• mezun oldugunuzda shakespeare okuyan,anlayan ve zevk alan azınlıktan olmanızı sağlayan...garip görünümü ve hiçbir zaman açılmamiş kapıları,koridorları bulunan...150 yıldan fazlasını deviren...yeraltı tünelleri ile pera'nın eski bir kaç binasına bağlandığı rivayet edilen...taş...mermer...loş...aynalar...ve kurallar içinde nefes alan garip ve güzel bir okul...
  • beyoğlu anadolu lisesi, pek çok faktörüyle yıllarca bir fenomen olarak varlığını sürdürmüş, son senelerde ise kızlarını hem kız okuluna göndermek hem de iyi bir eğitim aldırmak isteyen gerici ebeveynlerin durağı olmuş, kaliteyi düşürdükçe düşürmüştür.
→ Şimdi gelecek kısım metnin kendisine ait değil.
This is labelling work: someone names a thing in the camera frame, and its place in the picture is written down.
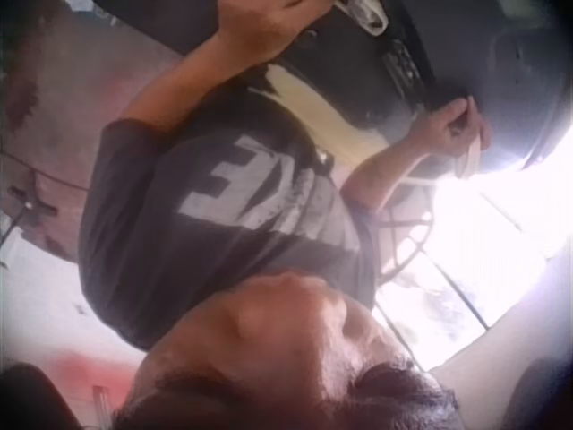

    kökü 1849'lara dayanan okul, english high school'dan "beyoğlu anadolu lisesi"ne geçişi 1980 yılında yaşamıştır. english high school (for girls) zamanlarında çok katı kuralları olan okul, bu kurallarını yönetime gelen katı müdürlerle de sürdürmüştür. lise2 ve 3. sınıf öğrencilerin temelini oluşturduğu prefectlik sistemine göre her öğrencinin disiplin kartları vardır ve okul çapında yapılan bir oylamayla seçilen prefectler bu kartlara imza atma yetkisine sahiptir. önyüzü genel disiplin kuralları, arka yüzü dil bölümü için olan bu kartlar dönem sonlarında toplanır ve buna göre bir yüzde 3 imzası olan öğrenciler disiplin kuruluna sevkedilir.

    tarihi bir binası olan okulda pekçok birbirinden abuk ama güzel gelenek ve kural vardır. prefectler dışındaki öğrencilerin arka merdivenleri kullanması yasaktır. okul içinde türkçe konuşmak yasaktır, türkçe konuşan öğrenci disiplin kartının arka yüzüne bir imza alır. siyah kolej ayakkabısı, beyaz ya da lacivert çorap zorunludur, okul içinde bot giymek, takı takmak yasaktır. saçlar uzunsa at kuyruğu ya da örgü olmalı, kısaysa toplanamayacak uzunlukta olmalıdır, ikisinin arası yoktur. bunun dışında lise son sınıfların yaptığı kek günlerinde evde yapılan börek çörek satılır, fal bakılır, saçma sapan oyunlar oynanır. orta sona gelen öğrenciler ise okul yüzüğünü takma hakkı kazanıp büyüdüklerini hissederler. son zamanda bütün okullarda yaygın hale gelen taşlı deliyürek yüzükleri gibi olmayan bu yüzükler altındır ve üzerlerinde okulun amblemi olan bir mavi menekşe bulunur.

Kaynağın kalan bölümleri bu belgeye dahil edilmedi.